W lat kilka potém, będąc ostatni raz w Wilnie, gdym się przechadzał po ulicach, szukając zmian, jakim miasto uległo, i nową jego śledząc fizyognomię, spotkałem od bonifratrów wychodzący kondukt pogrzebowy, ubogi dosyć i nieliczny. Za trumną szła blada i wynędzniała kobieta w żałobie, prowadząc dziecię za rękę.
Miałem już minąć po krótkiéj modlitwie, i pogrzeb i klasztorek, gdym ujrzał księdza Jacka, który wzrokiem zwilżonym zdawał się żegnać odchodzący wóz czarny. Zbliżyłem się; poznał mnie stary.
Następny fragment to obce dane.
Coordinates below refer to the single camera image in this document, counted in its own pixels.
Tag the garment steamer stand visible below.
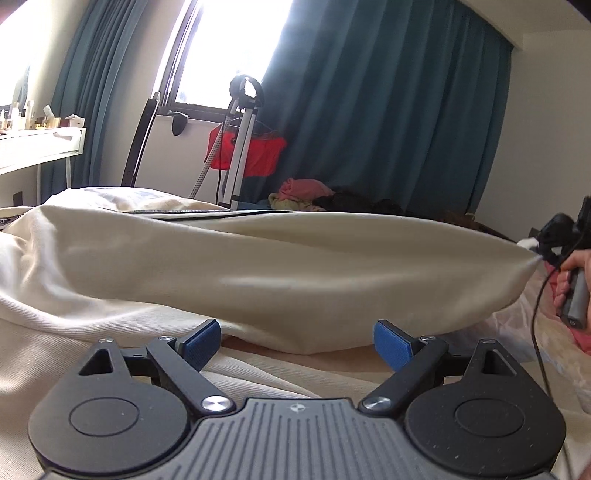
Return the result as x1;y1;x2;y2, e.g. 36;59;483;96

— Szczególna rzecz — zawołał pocichu — a toż waćpan znowu trafił na pogrzeb tego nieszczęśliwego Jana?
— Znowu tu wrócił? — podchwyciłem zdziwiony — jakże się to stało? byćże to może? zdawał się zdrów zupełnie!
— Stało się to najprościéj w świecie — odparł braciszek — wyżył się, wyczerpał, zdradzili go świat i ludzie... mundus immundus, szarpały zgryzoty, opuściły siły, nie miał ich już ani na grzech, ani na pokutę, i w wielkim jęku boleści, ale pojednany z Bogiem opuścił ziemię... nieszczęśliwy zapaśnik... módlmy się za niego, dzieje téj duszy są nie jéj tylko historyą... wszyscyśmy tacy potrosze! — dodał ze łzą w oku bonifrater, machinalnie sięgając po tabakierkę... — Wieczne mu odpocznienie!
I zniknął za furtą klasztorną, która się za nim z dziwnym hukiem zatrzasła.
1855.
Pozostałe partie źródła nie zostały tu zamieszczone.